What is end-to-end encryption and why are tech companies focusing on it?
Why in the News?
Recently, Apple has announced it will be increasing the number of data points protected by End-to-End Encryption (E2EE) on iCloud from 14 to 23 categories.
What is End-to-End Encryption?
- End-to-end encryption is a communication process that encrypts data being shared between two devices.
- It prevents third parties like cloud service providers, internet service providers (ISPs) and cybercriminals from accessing data while it is being transferred.
- Mechanism:
- The endpoints hold the cryptographic keys that are used to encrypt and decrypt the messages.
- End-to-end encryption uses an algorithm to convert plain text into an unintelligible format.
- Exclusively individuals having the decryption keys, which are only kept on endpoints and not with any other parties like service providers, can decode and read this format.
- Usage:
- E2EE has long been used when transferring business documents, financial details, legal proceedings, and personal conversations.
- It can also be used to control users’ authorisation when accessing stored data.
- End-to-end encryption is used to secure communications.
- It is also used to secure passwords, protect stored data and safeguard data on cloud storage.
What are the Advantages of E2EE?
- Security in Transit
- Safety from Third Parties
- Tamper-Proof
- Compliance
What are the Disadvantages of E2EE?
- Complexity in Defining the Endpoints
- Too Much Privacy
- No Protection to Metadata
What is the Legal Framework for Encryption in India?
- Minimum Encryption Standards:
- There is no explicit encryption law in India.
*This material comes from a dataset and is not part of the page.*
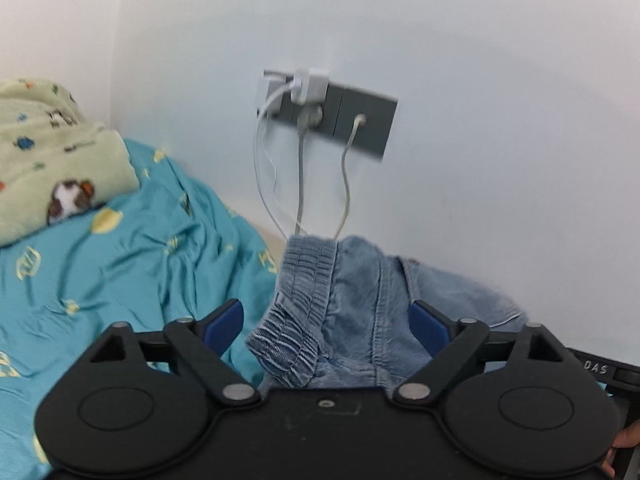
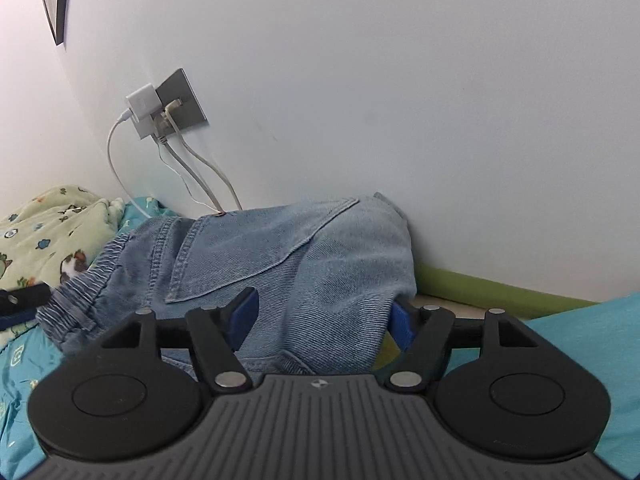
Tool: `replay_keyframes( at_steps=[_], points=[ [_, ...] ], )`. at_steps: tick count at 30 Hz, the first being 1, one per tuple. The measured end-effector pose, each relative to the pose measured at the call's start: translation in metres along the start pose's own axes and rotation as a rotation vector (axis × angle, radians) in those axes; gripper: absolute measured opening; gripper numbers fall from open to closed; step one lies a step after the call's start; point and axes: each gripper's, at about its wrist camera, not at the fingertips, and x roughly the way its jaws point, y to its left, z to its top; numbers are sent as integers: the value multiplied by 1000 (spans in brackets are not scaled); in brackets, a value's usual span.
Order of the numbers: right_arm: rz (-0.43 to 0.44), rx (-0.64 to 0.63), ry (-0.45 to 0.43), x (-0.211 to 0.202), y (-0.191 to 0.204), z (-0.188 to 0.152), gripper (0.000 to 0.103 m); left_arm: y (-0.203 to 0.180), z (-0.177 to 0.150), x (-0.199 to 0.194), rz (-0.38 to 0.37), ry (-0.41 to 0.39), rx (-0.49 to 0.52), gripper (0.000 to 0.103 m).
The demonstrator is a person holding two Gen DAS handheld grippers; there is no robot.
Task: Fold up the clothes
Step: 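Lower the folded jeans onto the bed by the wall and open both grippers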
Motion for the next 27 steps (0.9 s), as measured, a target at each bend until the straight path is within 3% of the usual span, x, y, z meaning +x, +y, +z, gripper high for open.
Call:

However, a number of industry regulations, including those that control the banking, finance, and telecommunications sectors, include demands for the use of minimal encryption standards in order to secure transactions.
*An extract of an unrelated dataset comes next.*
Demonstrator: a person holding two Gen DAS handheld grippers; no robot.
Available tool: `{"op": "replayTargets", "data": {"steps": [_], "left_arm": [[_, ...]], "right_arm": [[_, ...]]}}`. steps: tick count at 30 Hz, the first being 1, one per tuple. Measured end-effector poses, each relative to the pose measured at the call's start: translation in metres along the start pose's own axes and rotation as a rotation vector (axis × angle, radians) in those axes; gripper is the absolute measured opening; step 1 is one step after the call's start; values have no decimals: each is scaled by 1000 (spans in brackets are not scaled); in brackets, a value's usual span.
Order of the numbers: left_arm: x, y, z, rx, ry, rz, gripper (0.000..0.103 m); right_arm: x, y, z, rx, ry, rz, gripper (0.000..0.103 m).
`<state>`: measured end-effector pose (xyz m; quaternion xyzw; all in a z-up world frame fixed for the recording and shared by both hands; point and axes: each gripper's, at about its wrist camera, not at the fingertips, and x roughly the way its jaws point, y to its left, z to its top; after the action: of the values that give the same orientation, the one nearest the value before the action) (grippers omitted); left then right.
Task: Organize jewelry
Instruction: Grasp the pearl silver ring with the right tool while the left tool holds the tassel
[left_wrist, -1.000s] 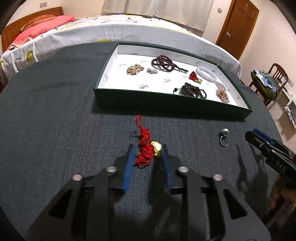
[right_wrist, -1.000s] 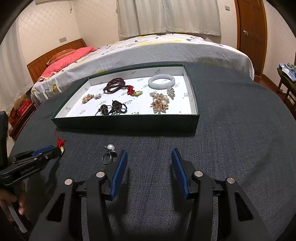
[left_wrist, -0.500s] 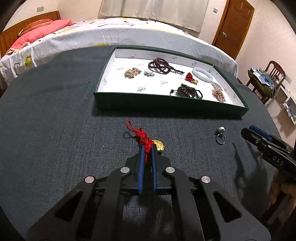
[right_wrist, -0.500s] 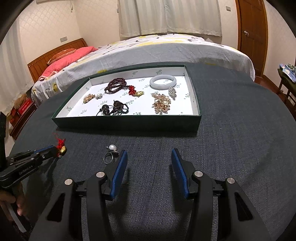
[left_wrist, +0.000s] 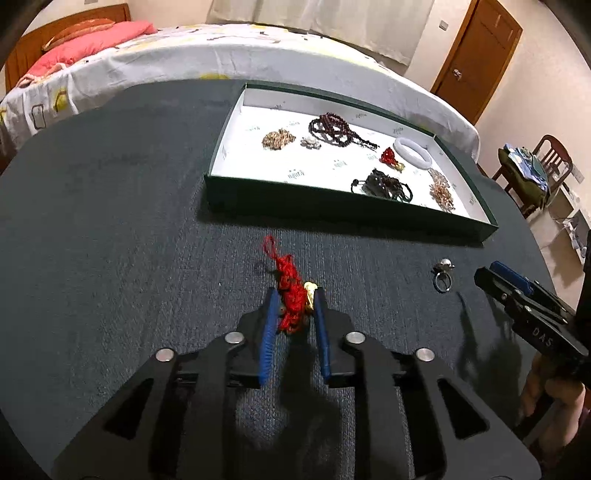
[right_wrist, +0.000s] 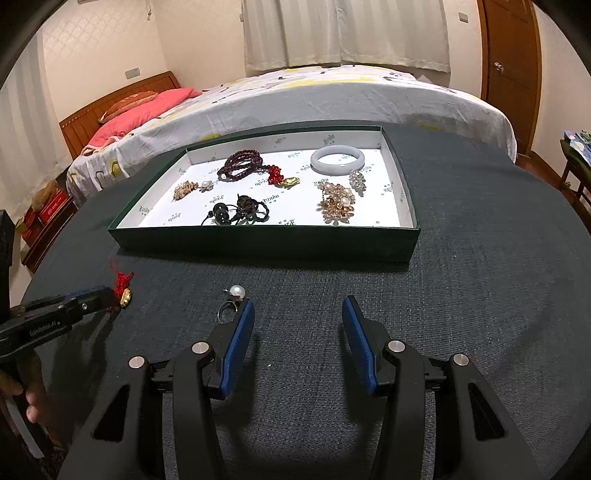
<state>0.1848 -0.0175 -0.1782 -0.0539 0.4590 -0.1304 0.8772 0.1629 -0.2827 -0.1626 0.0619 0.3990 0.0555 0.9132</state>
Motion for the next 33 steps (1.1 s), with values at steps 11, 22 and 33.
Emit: {"op": "replayTargets", "data": {"steps": [11, 22, 33], "left_arm": [[21, 0, 18, -19, 7, 8, 16], [10, -9, 11, 47, -23, 16, 10], [-5, -3, 15, 45, -55, 35, 10]], "right_arm": [[6, -4, -2, 6, 16, 1, 49], [9, 3, -2, -2, 27, 14, 49], [27, 31, 8, -35, 59, 20, 49]]}}
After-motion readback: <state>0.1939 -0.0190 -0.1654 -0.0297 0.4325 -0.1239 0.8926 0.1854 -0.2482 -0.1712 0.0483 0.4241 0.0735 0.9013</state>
- Prohibition on Encryption Technologies:
- According to the licencing agreement between the ISP and the DoT, users are not permitted to use encryption standards larger than 40 bits utilising symmetric key algorithms or comparable methods without prior clearance and deposition of decryption keys.
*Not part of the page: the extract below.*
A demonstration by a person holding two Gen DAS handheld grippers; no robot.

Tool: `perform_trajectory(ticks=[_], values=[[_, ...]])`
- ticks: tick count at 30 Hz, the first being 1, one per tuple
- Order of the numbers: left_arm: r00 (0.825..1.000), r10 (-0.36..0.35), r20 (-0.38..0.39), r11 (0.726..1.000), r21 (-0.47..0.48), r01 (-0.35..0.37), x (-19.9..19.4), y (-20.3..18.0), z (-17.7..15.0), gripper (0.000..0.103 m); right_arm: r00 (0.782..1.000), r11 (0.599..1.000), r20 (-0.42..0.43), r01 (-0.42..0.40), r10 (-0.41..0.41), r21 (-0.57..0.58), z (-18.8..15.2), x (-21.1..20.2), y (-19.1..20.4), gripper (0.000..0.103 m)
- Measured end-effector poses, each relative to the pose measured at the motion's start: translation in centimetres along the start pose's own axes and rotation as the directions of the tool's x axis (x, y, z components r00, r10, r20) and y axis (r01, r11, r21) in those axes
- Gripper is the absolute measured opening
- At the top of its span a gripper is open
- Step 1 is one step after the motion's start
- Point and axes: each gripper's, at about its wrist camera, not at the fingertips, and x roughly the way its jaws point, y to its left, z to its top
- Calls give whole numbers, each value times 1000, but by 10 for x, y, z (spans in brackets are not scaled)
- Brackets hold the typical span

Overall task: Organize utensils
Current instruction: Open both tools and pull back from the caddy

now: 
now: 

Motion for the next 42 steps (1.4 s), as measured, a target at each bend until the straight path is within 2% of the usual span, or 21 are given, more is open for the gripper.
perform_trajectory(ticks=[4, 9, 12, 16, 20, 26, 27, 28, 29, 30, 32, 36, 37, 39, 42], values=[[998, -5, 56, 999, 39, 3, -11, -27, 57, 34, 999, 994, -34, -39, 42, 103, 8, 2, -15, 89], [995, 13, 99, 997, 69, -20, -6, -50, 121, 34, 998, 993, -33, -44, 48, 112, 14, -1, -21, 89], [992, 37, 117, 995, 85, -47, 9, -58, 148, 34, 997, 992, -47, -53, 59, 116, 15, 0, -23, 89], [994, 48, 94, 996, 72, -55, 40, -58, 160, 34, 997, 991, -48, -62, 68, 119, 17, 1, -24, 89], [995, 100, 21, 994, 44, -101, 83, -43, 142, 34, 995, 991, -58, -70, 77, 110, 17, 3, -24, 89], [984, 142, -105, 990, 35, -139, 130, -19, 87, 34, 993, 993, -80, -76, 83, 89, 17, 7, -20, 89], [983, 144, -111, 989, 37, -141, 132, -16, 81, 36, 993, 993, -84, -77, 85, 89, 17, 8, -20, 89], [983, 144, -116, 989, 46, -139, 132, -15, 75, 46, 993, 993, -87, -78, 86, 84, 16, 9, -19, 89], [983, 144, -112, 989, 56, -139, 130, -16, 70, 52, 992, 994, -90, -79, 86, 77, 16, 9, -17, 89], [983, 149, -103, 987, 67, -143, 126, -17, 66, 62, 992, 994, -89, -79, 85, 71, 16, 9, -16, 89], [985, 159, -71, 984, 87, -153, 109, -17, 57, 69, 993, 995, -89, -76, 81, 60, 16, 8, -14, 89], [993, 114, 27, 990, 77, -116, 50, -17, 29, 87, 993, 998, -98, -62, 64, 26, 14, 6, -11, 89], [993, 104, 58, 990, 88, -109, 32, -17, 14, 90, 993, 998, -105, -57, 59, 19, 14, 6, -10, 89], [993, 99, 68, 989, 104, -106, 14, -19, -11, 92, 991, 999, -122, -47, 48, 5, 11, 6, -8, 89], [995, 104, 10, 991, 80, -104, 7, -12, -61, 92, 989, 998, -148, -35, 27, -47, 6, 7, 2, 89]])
- There are numerous additional guidelines and laws that call for using an encryption level greater than 40 bits in specific areas.
- The Information Technology (Intermediary Guidelines and Digital Media Ethics Code) Rules 2021:
- The previous Information Technology (Intermediary Guidelines) Rules 2011 were replaced by it.
- The end-to-end encryption methods used by social messaging apps like WhatsApp, Telegram, Signal, etc. may be affected by the new set of laws.
- Information Technology Act of 2000:
- It regulates electronic and wireless modes of communication, is devoid of any substantive provision or policy on encryption.